Считаю нужным подчеркнуть, что все эти странные революции, импортированные из России и осуществленные под надзором чужой армии и полиции, были исполнены особого духа, присущего подлинным революциям, и прожиты своими приверженцами с пафосом, с восторгом, с убежденностью ангелов в сотворенном добре и эсхатологической верой в приход абсолютно нового мира. В эти годы поэты в последний раз оказались на большой сцене. Они полагали, что играют свою обычную роль в знаменитой драме Европы, не заметив даже, что директор театра неожиданно изменил репертуар и они стали фигурами чудовищного фарса.
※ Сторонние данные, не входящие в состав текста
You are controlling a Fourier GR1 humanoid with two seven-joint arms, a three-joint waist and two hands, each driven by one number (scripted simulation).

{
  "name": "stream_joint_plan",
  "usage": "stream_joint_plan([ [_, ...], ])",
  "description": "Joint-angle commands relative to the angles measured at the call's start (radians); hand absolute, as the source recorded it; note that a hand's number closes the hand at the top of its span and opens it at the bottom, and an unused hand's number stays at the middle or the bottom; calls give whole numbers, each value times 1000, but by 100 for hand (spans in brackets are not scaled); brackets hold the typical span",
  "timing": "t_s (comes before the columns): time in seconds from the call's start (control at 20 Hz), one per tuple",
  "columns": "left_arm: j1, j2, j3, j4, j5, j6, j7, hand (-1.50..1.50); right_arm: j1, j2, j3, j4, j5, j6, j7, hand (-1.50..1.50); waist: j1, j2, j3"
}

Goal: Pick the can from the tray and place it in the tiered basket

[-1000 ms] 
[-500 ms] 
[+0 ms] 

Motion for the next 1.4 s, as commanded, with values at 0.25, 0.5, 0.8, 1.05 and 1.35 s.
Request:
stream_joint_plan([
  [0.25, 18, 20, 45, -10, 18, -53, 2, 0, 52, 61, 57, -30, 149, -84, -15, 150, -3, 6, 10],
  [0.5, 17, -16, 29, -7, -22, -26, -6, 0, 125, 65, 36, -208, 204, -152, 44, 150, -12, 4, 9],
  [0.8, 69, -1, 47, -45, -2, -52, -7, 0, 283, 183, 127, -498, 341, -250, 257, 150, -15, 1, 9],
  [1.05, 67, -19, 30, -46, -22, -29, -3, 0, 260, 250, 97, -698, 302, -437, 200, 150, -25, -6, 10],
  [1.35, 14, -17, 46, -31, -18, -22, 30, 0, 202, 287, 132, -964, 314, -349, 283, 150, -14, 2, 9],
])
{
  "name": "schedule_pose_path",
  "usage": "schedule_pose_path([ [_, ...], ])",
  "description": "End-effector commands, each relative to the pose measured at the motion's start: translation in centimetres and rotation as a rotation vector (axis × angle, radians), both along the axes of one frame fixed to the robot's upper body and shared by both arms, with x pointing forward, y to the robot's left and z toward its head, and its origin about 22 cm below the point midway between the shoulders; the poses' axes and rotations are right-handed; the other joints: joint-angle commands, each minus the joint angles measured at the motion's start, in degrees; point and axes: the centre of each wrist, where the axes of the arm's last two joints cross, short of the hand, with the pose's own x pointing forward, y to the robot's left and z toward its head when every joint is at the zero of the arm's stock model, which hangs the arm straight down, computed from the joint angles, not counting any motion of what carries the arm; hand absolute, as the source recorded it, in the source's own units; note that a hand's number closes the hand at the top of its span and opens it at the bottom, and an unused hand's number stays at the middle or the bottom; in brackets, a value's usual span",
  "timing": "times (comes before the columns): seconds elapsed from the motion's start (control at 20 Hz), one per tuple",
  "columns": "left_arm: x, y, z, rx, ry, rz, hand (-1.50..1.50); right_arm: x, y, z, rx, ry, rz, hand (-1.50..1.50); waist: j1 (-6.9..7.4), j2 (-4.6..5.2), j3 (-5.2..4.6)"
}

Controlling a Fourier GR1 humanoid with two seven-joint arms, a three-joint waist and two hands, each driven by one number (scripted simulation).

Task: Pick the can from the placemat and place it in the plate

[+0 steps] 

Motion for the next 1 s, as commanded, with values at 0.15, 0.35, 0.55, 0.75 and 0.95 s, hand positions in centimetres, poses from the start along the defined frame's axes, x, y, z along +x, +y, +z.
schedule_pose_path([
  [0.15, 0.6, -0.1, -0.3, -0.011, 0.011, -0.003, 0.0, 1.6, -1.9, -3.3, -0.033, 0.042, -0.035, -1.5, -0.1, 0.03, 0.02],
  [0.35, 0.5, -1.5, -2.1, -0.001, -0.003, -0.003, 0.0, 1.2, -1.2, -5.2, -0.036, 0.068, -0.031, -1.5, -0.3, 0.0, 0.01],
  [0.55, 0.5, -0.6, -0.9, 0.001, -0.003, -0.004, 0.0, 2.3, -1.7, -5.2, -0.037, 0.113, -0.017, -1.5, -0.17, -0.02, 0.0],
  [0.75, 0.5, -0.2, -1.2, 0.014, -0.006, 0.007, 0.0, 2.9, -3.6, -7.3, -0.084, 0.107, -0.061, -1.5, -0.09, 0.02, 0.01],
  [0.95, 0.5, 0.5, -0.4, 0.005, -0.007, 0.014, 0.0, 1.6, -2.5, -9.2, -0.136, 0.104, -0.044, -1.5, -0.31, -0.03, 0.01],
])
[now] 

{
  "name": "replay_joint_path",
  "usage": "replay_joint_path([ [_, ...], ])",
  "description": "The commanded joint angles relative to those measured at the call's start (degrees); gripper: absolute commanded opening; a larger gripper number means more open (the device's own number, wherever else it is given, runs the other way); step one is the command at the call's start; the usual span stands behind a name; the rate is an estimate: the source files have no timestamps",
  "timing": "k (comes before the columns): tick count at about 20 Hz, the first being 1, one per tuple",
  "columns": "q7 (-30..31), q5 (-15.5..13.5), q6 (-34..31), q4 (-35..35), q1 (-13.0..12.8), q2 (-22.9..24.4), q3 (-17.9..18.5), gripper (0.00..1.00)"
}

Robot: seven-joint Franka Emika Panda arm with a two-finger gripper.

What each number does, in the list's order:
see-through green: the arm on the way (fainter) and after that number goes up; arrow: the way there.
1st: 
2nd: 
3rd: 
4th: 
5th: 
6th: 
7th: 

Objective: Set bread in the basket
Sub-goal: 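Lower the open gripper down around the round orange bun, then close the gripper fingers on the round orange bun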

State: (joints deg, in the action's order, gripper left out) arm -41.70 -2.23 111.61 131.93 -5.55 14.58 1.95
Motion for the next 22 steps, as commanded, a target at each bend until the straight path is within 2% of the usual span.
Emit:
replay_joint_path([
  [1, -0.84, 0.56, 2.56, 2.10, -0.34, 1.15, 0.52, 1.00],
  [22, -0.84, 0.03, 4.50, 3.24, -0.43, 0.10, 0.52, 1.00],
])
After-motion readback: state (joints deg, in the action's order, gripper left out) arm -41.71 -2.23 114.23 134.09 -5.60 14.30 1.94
Я видел вблизи эту эпоху, когда «поэт и палач властвовали рука об руку». Я слышал тогда своего любимого поэта, Поля Элюара, который публично и торжественно отрекся от своего пражского друга, сталинской юстицией отправленного на виселицу. Этот эпизод (я говорю о нем в «Книге смеха и забвения») стал моей душевной травмой: когда убивает палач, в конце концов, это в порядке вещей. Но когда поэт (и сверх того, великий поэт) становится певцом такого убийства, вся система ценностей, почитаемых неприкосновенными, в одно мгновенье рушится. И уже ни в чем нет уверенности, все становится проблемой, вопросом, предметом раздумий и сомнения: Прогресс и Революция. Молодость. Материнство. Поэзия. Я видел пред собою мир пошатнувшихся ценностей, и постепенно, в течение нескольких лет, во мне рождался образ Яромила, а вместе с ним и его матери и девушки, которую он любил.